The MoU between the investors contemplate the establishment of Maltese companies to operate the concession and acquire the hospitals which would be held as to 70% by Dr. Ambrish Gupta, Rattehalli, Pawley and Tumuluri.
Just 16 days later, a new company was established, Bluestone Investments Malta Limited (C67975) in Malta, with Tumuluri and Pawley as directors. It is owned by Pawley’s Bluestone Special Situation #4 Limited in the British Virgin Islands. The Investors’ MoU, as amended in January, 2015 notes that this was to be the company into which they would originally invest.
Bluestone Special Situations #4 Ltd is in turn owned by another BVI company (Asia Harimau Investments Ltd) which, again, is owned by Pawley.

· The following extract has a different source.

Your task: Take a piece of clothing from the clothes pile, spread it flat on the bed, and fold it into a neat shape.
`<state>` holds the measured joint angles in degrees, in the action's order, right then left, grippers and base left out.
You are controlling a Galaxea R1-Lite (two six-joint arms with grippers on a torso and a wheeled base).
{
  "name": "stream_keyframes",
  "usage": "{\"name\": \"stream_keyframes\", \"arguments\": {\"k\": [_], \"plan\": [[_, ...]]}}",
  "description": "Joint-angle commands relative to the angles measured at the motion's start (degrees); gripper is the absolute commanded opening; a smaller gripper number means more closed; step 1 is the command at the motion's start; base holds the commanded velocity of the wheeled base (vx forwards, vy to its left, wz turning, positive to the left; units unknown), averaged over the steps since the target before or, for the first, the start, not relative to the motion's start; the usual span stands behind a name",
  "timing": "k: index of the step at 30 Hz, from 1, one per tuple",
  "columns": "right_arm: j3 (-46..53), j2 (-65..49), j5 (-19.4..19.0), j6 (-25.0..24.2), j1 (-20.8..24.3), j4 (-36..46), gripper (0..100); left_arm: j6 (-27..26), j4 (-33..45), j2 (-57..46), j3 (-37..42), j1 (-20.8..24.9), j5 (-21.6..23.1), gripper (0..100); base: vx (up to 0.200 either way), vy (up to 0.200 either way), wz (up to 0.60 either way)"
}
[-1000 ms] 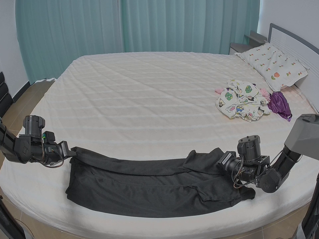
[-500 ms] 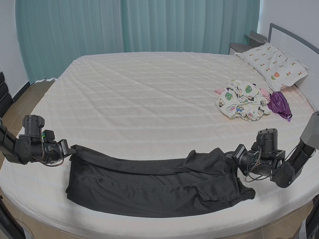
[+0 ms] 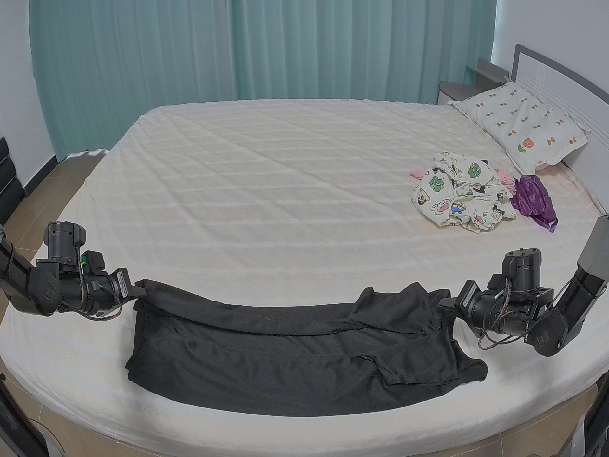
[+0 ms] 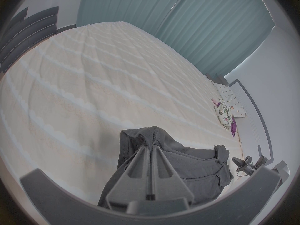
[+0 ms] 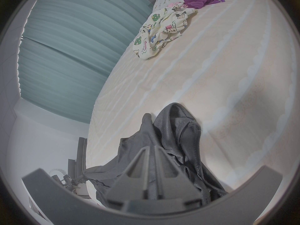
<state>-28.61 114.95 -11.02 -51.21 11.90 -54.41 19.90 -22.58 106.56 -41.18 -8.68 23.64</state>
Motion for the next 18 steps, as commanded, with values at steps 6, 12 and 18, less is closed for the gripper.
{"name": "stream_keyframes", "arguments": {"k": [6,12,18], "plan": [[2.07,-0.78,-0.14,-0.03,0.49,-0.35,100,-1.88,0.52,1.02,1.45,-2.22,-0.17,100,0.0,0.0,0.0],[4.79,-3.94,-0.14,-0.55,1.11,-0.44,100,-4.78,0.34,3.04,2.07,-3.98,-2.81,100,0.0,0.0,0.0],[8.84,-6.58,-0.23,-0.64,0.76,-1.4,100,-2.58,-0.01,0.76,5.85,-4.59,0.01,100,0.0,0.0,0.0]]}}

Three days later, Crossrange Holdings Limited (C68092) was established in Malta, 70% owned by Bluestone and 30% owned by Pivot Holdings Limited (C67020) with directors Pawley and Mohammed Shoaid Walajahi.
Crossrange, in turn, established two further companies being the companies specifically named in the agreement between the investors (Gozo Global Healthcare Ltd (C68092) and Gozo International Medicare Ltd (C68094)).
Gozo International Medicare Ltd was intended to hold the hospital’s projects assets while Gozo International Healthcare Ltd was created for the company’s operations.
The 70% / 30% split referred to in the MoU between the investors is therefore reflected in Crossrange’s shareholding with the 30% held by Pivot Holding Ltd, or 10% for each of Shaukat Ali Abdul Ghafoor, Asad Ali Shaukat and Shoaib Walajahi.
While the requirement to issue an RfP (no matter how questionable), likely meant that this pre-tender structure needed to be abandoned and new structures created, court documents filed by Rattehalli show continuity between the pre-tender and post-tender arrangements. They also show how it is possible to replicate ownership interests contractually without ever appearing on the public register.